● EXERCISE GOAL:
Wherever the string "rail" shows up in the records below, return that line.

● EXTRACTED DATA:
--*--

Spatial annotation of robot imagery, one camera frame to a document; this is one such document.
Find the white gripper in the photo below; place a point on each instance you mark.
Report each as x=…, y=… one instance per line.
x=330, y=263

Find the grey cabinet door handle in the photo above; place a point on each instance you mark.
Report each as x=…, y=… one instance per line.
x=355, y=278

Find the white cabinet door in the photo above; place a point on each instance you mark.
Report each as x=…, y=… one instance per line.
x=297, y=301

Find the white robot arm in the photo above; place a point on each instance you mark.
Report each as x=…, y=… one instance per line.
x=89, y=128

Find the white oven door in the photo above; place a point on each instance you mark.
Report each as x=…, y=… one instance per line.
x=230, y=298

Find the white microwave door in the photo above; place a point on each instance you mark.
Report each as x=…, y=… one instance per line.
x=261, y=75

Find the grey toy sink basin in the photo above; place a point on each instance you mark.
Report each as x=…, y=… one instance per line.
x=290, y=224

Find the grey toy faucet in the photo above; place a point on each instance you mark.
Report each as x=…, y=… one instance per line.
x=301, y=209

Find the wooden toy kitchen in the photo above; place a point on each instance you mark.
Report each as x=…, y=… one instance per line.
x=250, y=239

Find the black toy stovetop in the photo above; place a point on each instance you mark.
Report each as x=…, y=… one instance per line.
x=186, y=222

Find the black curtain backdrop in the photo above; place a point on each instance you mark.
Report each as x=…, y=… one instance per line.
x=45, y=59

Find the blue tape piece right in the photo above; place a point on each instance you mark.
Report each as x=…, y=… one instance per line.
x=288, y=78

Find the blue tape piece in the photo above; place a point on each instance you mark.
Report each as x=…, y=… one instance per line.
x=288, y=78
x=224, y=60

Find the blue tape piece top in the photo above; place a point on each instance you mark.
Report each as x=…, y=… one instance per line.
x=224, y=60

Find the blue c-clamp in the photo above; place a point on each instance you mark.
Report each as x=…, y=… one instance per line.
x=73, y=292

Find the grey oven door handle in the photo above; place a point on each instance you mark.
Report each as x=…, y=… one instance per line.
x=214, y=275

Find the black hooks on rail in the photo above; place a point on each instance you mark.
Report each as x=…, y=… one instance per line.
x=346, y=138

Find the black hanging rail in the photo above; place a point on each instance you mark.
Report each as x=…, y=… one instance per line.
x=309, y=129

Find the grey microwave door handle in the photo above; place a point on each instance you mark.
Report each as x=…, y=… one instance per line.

--*--

● OUTPUT:
Find the black hooks on rail in the photo above; place a point on each instance you mark.
Find the black hanging rail in the photo above; place a point on each instance you mark.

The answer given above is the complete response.